Out of the 51 analysts polled by TipRanks, 40 rate Apple a Buy, 9 rate the stock a Hold and 2 recommend a Sell. With a return potential of 39.5%, the stock’s consensus target price stands at $130.81.
Reports from the Wall Street Journal indicate that Amazon will launch new private-label brands in the coming weeks that will include the company’s first move into perishable food. This follows Amazon’s recent private label apparel launch.
KeyBanc analyst Edward Yruma estimates that private label accounts for roughly 20% of food retailing. Importantly, private-label food brands have moved beyond simply low price; Costco’s Kirkland, Trader Joe’s and Whole Foods’ 365 are considered to be key traffic drivers for their retailers. The analyst believes that the supply-chain infrastructure for private-label food and apparel is highly robust, and a launch can be scaled very quickly.
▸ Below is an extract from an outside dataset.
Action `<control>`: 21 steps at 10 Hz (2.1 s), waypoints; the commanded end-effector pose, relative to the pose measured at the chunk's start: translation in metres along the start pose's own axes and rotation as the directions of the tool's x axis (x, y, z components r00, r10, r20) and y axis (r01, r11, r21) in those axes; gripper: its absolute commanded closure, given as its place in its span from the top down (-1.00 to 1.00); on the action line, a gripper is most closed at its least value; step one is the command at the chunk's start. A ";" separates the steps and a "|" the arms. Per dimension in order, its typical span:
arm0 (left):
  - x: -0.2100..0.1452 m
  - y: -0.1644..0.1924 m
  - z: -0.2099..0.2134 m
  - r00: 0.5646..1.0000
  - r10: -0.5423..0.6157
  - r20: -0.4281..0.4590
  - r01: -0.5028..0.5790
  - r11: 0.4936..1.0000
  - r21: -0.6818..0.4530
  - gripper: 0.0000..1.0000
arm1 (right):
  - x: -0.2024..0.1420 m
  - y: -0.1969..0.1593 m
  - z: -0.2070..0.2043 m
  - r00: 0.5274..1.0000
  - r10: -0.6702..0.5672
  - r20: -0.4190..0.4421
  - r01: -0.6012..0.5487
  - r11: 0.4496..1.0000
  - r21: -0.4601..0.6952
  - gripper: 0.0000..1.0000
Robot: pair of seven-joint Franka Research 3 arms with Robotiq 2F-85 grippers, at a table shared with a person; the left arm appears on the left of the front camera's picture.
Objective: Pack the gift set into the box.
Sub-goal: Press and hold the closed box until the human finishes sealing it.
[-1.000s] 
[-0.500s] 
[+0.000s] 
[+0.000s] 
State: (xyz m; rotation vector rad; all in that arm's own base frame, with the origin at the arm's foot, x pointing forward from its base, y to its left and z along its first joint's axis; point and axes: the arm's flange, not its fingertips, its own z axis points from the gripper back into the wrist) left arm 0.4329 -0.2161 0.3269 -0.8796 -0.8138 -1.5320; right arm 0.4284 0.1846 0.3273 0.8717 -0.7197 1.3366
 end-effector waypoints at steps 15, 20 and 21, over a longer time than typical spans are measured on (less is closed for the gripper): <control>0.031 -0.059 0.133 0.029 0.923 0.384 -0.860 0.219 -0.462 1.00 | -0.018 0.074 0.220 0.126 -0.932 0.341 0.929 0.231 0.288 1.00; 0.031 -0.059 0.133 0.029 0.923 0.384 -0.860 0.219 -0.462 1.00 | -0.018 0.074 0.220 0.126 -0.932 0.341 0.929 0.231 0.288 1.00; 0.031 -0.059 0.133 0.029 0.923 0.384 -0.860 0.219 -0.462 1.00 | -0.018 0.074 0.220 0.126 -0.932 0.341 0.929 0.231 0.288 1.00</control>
Moreover, Yruma believes that Amazon’s data can be a key competitive advantage. He noted, “We note that AMZN seems to have leveraged customer reviews in its private label apparel launch and believe AMZN can similarly utilize reviews along with customer surveys to inform product development of private label food or household product offerings. Consistent with our recent convergence report (“The Custom Consumer”), we believe that utilization of consumer data in product development is a key differentiator in the consumer industry.”
Yruma reiterated an Overweight rating on shares of Amazon, with a price target of $800, which implies an upside of 13% from current levels.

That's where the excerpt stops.